Jose Manuel García Guevara (born February 11, 1988) is a Mexican national formerly on the FBI Ten Most Wanted Fugitives list.

==Background==
On February 19, 2008, while living with four roommates in a trailer park in Lake Charles, Louisiana, Guevara allegedly broke into the trailer of his neighbor, 26-year-old Wanda Barton, and raped and stabbed her to death in the presence of her 4-year-old stepson. He then bought a one-way bus ticket to Dallas, Texas, where he disappeared. Authorities believe he returned to Mexico, possibly to his hometown of Rioverde, San Luis Potosí.

Guevara is between 5'6" to 5'8", with brown eyes and dark hair. He weighs between 160 and 180 pounds. He has a tattoo of the letter "J" on his shoulder, and goes by the nickname Pelón, which translates to "bald head," but is also a slang word for penis.

Guevara was indicted by a grand jury in April 2008 on charges of second-degree murder, aggravated rape, and aggravated burglary.

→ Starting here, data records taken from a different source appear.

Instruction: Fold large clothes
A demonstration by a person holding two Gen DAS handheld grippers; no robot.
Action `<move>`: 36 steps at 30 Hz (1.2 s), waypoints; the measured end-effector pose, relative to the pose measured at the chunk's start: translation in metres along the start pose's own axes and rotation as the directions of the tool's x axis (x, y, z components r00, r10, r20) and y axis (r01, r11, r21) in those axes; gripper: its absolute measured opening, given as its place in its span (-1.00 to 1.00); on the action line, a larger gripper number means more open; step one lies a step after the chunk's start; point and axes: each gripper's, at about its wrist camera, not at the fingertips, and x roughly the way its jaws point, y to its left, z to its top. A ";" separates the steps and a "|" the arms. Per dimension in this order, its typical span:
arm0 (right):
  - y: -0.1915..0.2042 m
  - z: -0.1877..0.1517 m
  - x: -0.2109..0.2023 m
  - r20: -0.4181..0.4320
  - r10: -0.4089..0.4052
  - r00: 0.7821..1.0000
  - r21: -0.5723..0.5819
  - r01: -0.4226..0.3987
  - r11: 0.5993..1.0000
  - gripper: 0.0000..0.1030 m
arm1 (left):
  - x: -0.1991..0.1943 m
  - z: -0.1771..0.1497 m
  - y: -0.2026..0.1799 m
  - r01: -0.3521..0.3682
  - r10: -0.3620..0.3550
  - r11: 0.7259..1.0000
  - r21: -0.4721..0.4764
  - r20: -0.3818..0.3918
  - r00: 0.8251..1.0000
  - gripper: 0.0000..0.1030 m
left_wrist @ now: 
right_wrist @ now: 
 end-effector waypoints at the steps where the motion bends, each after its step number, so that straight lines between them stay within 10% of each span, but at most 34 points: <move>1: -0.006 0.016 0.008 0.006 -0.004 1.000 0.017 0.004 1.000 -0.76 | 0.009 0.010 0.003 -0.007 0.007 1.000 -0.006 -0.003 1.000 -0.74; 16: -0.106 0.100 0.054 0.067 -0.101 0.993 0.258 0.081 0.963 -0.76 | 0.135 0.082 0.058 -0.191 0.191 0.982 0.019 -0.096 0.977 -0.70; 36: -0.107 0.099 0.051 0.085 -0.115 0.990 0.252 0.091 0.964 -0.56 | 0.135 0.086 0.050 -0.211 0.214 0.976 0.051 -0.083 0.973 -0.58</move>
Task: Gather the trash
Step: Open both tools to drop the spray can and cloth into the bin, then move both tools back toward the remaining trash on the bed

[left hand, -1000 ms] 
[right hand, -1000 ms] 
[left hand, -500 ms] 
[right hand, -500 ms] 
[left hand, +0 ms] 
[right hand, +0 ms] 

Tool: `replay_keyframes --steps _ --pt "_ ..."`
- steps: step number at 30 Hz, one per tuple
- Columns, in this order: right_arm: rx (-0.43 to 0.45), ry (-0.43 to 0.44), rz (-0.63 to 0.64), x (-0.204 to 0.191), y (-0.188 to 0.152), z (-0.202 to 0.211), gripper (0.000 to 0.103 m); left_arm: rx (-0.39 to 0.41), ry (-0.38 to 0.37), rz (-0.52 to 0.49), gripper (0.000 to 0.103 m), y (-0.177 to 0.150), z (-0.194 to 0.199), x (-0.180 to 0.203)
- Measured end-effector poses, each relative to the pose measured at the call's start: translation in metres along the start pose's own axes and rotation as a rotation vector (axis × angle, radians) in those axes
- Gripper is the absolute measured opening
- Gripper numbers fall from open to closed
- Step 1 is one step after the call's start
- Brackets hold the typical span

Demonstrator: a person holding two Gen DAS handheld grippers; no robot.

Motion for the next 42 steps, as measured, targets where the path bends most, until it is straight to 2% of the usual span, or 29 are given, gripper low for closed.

He is also charged with unlawful flight to avoid prosecution. There was a $100,000 reward offered by the FBI for his capture.

On July 30, 2014, the FBI and officials with the Calcasieu Parish Sheriff's Office announced that they had captured Guevara. He was extradited from Mexico and booked into the Calcasieu Parish jail.

On January 28, 2015 Guevara was convicted of aggravated burglary, aggravated rape and second degree murder.